Work order
Below is a listing; transcribe it exactly but without any images.
= = = = = = =
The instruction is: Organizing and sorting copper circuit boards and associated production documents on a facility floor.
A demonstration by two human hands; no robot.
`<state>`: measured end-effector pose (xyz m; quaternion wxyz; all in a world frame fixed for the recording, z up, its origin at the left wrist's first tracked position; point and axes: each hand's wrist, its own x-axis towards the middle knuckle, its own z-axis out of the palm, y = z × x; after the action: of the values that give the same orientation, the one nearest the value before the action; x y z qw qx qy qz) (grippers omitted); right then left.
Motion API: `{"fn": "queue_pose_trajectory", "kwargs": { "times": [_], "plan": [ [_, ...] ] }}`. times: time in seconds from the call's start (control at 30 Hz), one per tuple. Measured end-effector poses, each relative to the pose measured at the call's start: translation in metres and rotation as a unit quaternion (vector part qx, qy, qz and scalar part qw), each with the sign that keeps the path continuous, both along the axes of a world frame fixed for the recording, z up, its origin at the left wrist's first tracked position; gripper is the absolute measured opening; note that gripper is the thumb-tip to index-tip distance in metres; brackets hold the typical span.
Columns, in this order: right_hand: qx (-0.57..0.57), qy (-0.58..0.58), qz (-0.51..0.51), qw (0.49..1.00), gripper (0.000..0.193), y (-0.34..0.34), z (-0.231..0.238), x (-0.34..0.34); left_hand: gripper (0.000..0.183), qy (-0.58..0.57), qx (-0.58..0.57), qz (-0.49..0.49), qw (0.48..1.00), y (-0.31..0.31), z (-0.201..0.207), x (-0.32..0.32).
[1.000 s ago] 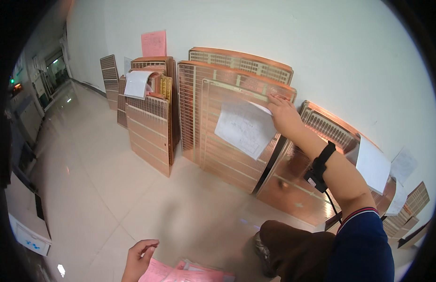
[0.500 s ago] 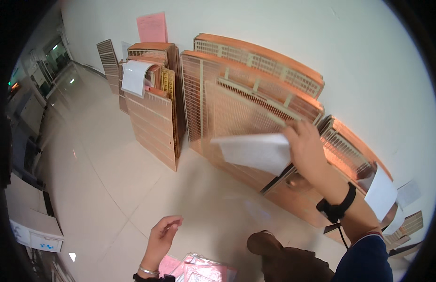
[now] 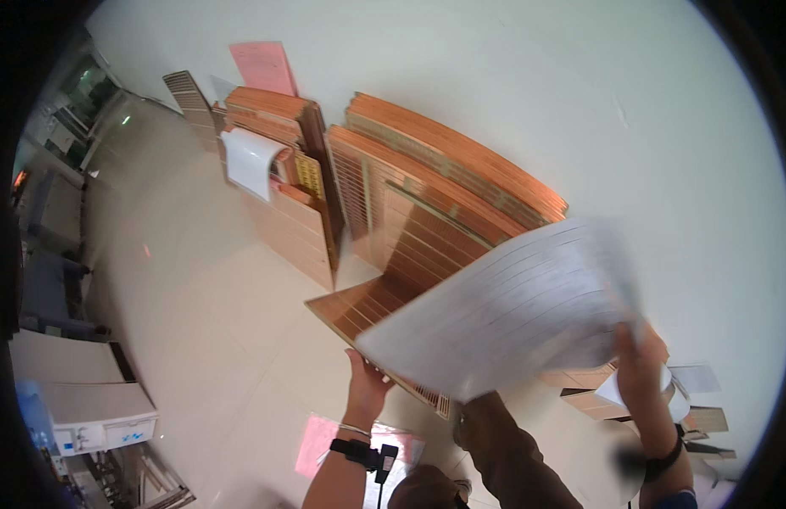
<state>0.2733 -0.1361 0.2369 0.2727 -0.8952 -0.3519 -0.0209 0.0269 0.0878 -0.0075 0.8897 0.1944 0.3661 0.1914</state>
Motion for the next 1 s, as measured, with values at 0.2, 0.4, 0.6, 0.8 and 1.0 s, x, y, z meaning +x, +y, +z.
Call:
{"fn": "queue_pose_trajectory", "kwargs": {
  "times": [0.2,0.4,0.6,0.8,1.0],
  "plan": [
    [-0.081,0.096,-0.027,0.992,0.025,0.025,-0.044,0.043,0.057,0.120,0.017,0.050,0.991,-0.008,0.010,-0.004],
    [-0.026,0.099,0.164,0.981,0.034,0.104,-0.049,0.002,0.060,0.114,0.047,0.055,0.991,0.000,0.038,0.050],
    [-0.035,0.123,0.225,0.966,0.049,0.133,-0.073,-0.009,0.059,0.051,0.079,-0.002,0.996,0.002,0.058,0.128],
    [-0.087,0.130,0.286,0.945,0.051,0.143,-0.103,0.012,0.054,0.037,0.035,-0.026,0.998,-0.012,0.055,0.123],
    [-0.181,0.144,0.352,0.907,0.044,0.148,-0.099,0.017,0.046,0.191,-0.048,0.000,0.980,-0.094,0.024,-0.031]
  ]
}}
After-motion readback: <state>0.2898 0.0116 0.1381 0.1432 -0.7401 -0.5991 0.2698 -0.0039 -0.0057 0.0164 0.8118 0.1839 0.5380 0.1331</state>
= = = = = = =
Solution to the exercise
The instruction is: Organizing and sorting copper circuit boards and associated production documents on a facility floor.
A demonstration by two human hands; no robot.
`<state>`: measured end-effector pose (xyz m; quaternion wxyz; all in a world frame fixed for the recording, z up, its origin at the left wrist's first tracked position; point and axes: each hand's wrist, its own x-axis towards the middle knuckle, its own z-axis out of the palm, y = z × x; after the action: of the values that give the same orientation, the one nearest the value before the action; x y z qw qx qy qz) (grippers omitted); right then left.
Motion API: `{"fn": "queue_pose_trajectory", "kwargs": { "times": [_], "plan": [ [_, ...] ] }}`. times: time in seconds from the call's start (control at 30 Hz), one per tuple. Measured end-effector poses, each relative to the pose measured at the call's start: translation in metres and rotation as a unit quaternion (vector part qx, qy, qz and scalar part qw), each with the sign that keeps the path continuous, both along the axes of a world frame fixed for the recording, z up, its origin at the left wrist's first tracked position; gripper is the absolute measured opening; note that gripper is the thumb-tip to index-tip distance in metres; brackets hold the typical span.
Columns, in this order: right_hand: qx (-0.57..0.57), qy (-0.58..0.58), qz (-0.51..0.51), qw (0.49..1.00), gripper (0.000..0.193), y (-0.34..0.34), z (-0.231..0.238), x (-0.34..0.34); left_hand: gripper (0.000..0.183), qy (-0.58..0.57), qx (-0.58..0.57), qz (-0.49..0.49), qw (0.48..1.00), y (-0.31..0.31), z (-0.201..0.207), x (-0.32..0.32).
[1.000 s ago] 
[0.500 s ago] 
[now] 
<state>0.2733 -0.1361 0.2369 0.2727 -0.8952 -0.3519 -0.0209 0.0269 0.0878 -0.0075 0.8897 0.1944 0.3661 0.1914</state>
Motion for the next 1 s, as measured, with values at 0.2, 0.4, 0.6, 0.8 and 1.0 s, x, y, z meaning +x, +y, +z.
Call:
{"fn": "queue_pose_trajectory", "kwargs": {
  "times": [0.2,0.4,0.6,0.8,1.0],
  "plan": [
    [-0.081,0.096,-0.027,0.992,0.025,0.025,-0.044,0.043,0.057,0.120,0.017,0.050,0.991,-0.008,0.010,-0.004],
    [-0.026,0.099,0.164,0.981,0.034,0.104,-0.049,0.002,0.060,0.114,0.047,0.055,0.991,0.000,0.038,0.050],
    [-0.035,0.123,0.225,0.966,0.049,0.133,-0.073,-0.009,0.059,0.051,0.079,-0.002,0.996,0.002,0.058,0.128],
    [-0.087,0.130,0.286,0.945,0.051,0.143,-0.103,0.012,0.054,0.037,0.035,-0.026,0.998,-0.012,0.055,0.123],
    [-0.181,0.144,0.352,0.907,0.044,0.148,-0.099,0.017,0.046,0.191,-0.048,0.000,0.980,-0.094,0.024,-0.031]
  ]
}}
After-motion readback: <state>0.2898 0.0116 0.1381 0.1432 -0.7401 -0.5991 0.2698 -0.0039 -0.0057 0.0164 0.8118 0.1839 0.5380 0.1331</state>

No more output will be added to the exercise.